Problem statement
Each and every line below goes into your answer unchanged, but leave out the images.

================================

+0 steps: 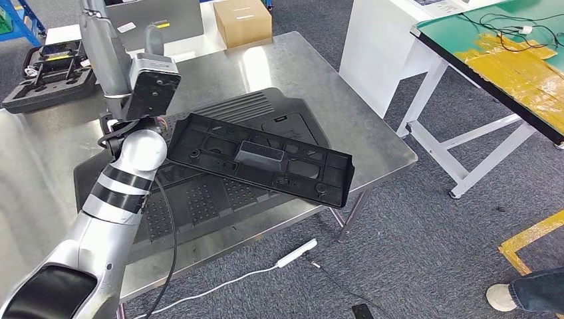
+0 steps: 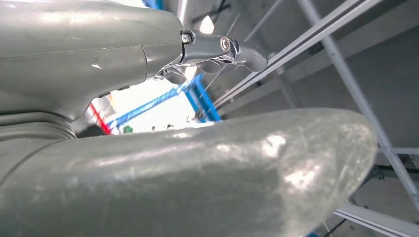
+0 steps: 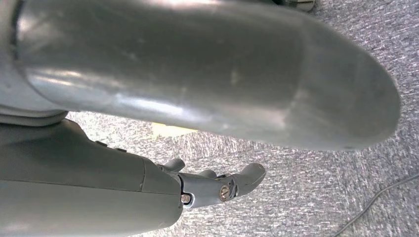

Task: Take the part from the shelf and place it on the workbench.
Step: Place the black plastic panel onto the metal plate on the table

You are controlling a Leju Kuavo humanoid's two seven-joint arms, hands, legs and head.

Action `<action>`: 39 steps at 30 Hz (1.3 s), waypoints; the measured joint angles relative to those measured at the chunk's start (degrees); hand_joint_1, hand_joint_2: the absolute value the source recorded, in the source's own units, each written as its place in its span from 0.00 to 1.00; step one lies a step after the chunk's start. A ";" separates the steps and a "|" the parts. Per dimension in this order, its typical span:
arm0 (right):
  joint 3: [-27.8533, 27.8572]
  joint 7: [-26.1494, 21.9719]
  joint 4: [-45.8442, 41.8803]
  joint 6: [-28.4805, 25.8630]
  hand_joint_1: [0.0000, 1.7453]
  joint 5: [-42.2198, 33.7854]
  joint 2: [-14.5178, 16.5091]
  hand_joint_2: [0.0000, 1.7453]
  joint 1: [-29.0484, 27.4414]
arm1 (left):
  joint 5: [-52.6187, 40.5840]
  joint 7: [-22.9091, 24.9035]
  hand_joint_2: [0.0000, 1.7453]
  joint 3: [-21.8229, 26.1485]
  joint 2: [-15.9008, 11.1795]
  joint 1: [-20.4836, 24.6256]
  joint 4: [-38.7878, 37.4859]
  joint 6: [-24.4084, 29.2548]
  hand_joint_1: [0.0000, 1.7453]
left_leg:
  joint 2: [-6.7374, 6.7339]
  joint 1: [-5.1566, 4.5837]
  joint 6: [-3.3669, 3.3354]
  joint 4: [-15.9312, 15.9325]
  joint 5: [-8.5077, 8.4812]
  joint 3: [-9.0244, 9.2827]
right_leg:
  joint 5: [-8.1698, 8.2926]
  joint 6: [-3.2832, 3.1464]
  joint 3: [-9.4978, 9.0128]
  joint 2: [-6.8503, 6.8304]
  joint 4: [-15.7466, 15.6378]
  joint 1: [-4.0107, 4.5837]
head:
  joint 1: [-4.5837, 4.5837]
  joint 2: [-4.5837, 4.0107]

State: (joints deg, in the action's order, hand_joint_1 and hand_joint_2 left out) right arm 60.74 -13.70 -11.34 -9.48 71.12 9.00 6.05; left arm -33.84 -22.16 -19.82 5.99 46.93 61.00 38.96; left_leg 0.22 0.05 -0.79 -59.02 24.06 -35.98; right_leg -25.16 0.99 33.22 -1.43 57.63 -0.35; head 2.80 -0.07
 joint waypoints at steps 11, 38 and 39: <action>-0.03 0.00 0.00 -0.02 0.00 0.00 0.00 0.00 0.00 | 0.43 -0.02 0.00 0.00 0.00 -0.02 0.09 -0.12 0.00 | 0.00 -0.01 0.00 0.00 0.00 0.00 | 0.00 0.00 0.00 0.00 0.00 -0.01 | 0.01 0.00; -1.74 0.54 0.02 0.19 0.00 -1.38 -0.43 0.00 0.74 | 2.04 0.34 0.00 -2.45 -1.96 -0.63 0.74 0.20 0.00 | -1.60 0.92 0.98 -6.51 0.87 -4.02 | -0.29 0.18 -0.60 -2.45 -0.06 -1.36 | 0.33 0.00; -1.76 0.54 0.02 0.20 0.00 -1.43 -0.40 0.00 0.76 | 2.07 0.27 0.00 -2.46 -1.96 -0.49 0.69 0.25 0.00 | -2.48 0.74 0.77 -3.11 -0.30 -2.29 | -0.55 0.49 -0.83 -2.90 0.00 -1.11 | 0.32 0.01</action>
State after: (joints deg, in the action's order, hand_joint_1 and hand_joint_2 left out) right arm 58.98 -13.16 -11.32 -9.28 69.69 8.60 6.81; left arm -31.77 -21.89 -22.29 4.03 46.43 61.69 39.22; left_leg -2.27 0.79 -0.02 -62.13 23.76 -38.27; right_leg -25.71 1.48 32.39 -4.33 57.63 -1.45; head 3.11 -0.06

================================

Result of the exercise
+0 steps: 
+0 steps: 
+0 steps: 

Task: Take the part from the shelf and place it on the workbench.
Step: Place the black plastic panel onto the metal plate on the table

You are controlling a Leju Kuavo humanoid's two seven-joint arms, hands, legs and head.

Action `<action>`: 39 steps at 30 Hz (1.3 s), waypoints; the measured joint angles relative to those measured at the chunk's start (degrees); hand_joint_1, hand_joint_2: the absolute value the source recorded, in the source's own units, each written as its place in its span from 0.00 to 1.00; step one lies a step after the chunk's start. A ";" separates the steps and a "|" the parts. Per dimension in this order, its typical span:
arm0 (right):
  joint 3: [-27.8533, 27.8572]
  joint 7: [-26.1494, 21.9719]
  joint 4: [-45.8442, 41.8803]
  joint 6: [-28.4805, 25.8630]
  hand_joint_1: [0.0000, 1.7453]
  joint 5: [-42.2198, 33.7854]
  joint 2: [-14.5178, 16.5091]
  hand_joint_2: [0.0000, 1.7453]
  joint 1: [-29.0484, 27.4414]
arm1 (left):
  joint 5: [-52.6187, 40.5840]
  joint 7: [-22.9091, 24.9035]
  hand_joint_2: [0.0000, 1.7453]
  joint 3: [-21.8229, 26.1485]
  joint 2: [-15.9008, 11.1795]
  joint 1: [-20.4836, 24.6256]
  joint 4: [-38.7878, 37.4859]
  joint 6: [-24.4084, 29.2548]
  hand_joint_1: [0.0000, 1.7453]
left_leg:
  joint 2: [-6.7374, 6.7339]
  joint 1: [-5.1566, 4.5837]
  joint 6: [-3.3669, 3.3354]
  joint 4: [-15.9312, 15.9325]
  joint 5: [-8.5077, 8.4812]
  joint 3: [-9.0244, 9.2827]
right_leg:
  joint 5: [-8.1698, 8.2926]
  joint 6: [-3.2832, 3.1464]
  joint 3: [-9.4978, 9.0128]
  joint 2: [-6.8503, 6.8304]
  joint 4: [-15.7466, 15.6378]
  joint 1: [-4.0107, 4.5837]
head:
  joint 1: [-4.5837, 4.5837]
  joint 2: [-4.5837, 4.0107]

State: (joints deg, in the action's order, hand_joint_1 and hand_joint_2 left out) right arm 60.74 -13.70 -11.34 -9.48 71.12 9.00 6.05; left arm -33.84 -22.16 -19.82 5.99 46.93 61.00 38.96; left_leg 0.22 0.05 -0.79 -59.02 24.06 -35.98; right_leg -25.16 0.99 33.22 -1.43 57.63 -0.35; head 2.80 -0.07
 joint waypoints at steps 11, 38 and 39: <action>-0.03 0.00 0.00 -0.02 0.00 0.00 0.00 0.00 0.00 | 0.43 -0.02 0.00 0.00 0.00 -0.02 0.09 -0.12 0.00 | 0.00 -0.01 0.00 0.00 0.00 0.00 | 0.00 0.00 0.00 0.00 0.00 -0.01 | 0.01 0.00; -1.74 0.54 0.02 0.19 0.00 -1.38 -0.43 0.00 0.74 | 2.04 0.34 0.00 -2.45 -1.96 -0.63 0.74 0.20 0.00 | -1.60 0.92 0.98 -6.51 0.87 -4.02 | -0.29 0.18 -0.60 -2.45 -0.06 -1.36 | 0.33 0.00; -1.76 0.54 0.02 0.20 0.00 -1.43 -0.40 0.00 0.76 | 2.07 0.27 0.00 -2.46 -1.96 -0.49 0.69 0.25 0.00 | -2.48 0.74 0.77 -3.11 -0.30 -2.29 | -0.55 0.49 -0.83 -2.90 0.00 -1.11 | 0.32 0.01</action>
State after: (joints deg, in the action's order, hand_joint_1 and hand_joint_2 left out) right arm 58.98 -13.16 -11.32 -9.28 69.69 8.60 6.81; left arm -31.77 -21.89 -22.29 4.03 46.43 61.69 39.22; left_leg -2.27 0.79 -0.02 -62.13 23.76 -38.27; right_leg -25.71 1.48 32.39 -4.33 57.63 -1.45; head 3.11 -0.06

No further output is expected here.